**Task to carry out:** What you return must be the exact lines of the material below, from the first through the one that has "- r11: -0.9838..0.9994", with no pictures and, please, nothing else.

=====

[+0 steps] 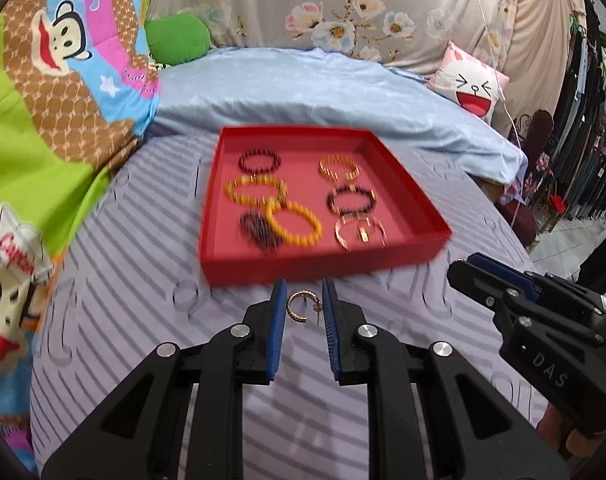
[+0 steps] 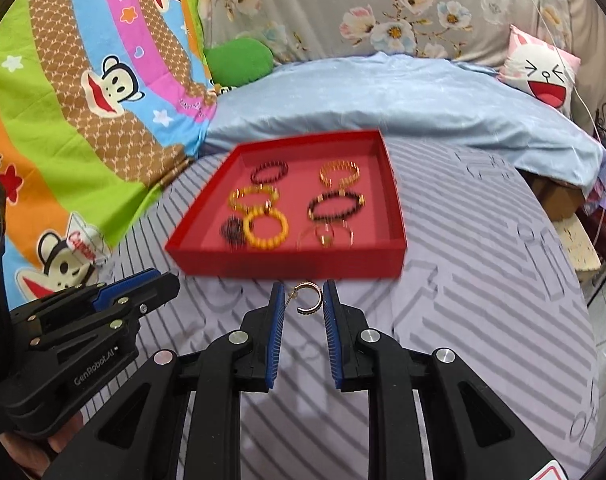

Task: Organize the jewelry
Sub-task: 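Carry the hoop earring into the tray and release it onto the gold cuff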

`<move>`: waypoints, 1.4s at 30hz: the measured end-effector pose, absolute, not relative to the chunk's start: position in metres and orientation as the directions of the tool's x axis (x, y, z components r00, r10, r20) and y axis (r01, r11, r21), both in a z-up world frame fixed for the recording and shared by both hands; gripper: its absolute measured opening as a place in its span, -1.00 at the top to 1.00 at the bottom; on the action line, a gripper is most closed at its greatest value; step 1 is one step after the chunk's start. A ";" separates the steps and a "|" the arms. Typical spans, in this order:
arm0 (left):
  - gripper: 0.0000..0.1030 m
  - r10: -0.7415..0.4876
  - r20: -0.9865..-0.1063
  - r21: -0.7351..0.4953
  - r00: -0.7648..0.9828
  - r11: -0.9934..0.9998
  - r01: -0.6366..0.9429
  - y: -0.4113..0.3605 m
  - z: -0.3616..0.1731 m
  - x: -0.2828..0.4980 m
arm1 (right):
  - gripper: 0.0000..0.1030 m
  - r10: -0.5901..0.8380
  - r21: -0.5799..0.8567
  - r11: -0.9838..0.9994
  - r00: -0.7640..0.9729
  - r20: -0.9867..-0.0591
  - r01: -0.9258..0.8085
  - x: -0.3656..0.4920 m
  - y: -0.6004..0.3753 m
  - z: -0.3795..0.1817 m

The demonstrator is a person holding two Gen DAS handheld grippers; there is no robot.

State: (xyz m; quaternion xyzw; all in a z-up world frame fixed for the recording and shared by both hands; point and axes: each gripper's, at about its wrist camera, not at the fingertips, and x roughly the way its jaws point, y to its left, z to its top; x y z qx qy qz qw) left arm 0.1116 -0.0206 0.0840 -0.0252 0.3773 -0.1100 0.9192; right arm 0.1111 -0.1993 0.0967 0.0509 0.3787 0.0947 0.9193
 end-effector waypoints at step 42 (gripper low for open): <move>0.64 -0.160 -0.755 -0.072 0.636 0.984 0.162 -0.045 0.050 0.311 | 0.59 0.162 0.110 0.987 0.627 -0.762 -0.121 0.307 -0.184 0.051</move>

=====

**Exercise solution:**
[+0 steps] 
[+0 steps] 

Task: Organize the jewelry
Sub-task: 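Carry the hoop earring into the tray and release it onto the gold cuff
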
`<move>`: waypoints, 1.4s at 30hz: the measured end-effector pose, absolute, not relative to the chunk's start: position in metres and orientation as the directions of the tool's x axis (x, y, z components r00, r10, r20) and y axis (r01, r11, r21), both in a z-up world frame fixed for the recording and shared by both hands; gripper: its absolute measured opening as a place in its span, -1.00 at the top to 1.00 at the bottom; on the action line, a gripper is most closed at its greatest value; step 1 is one step after the chunk's start. A ";" separates the steps and a "|" the arms. Typical spans, in this order:
arm0 (left):
  - gripper: 0.0000..0.1030 m
  - r10: -0.7415..0.4876
  - r20: -0.9865..-0.1063
  - r21: -0.7351..0.4953
  - r00: -0.7648..0.9828
  - r11: -0.9934..0.9998
  - r01: -0.6366..0.9429
  - y: -0.4113..0.3605 m
  - z: -0.3616..0.1731 m
  - x: -0.2828..0.4980 m
arm1 (right):
  - gripper: 0.0000..0.1030 m
  - r10: -0.5901..0.8380
  - r21: -0.5799..0.8567
  - r11: -0.9838..0.9994

Nothing else is needed to complete the exercise.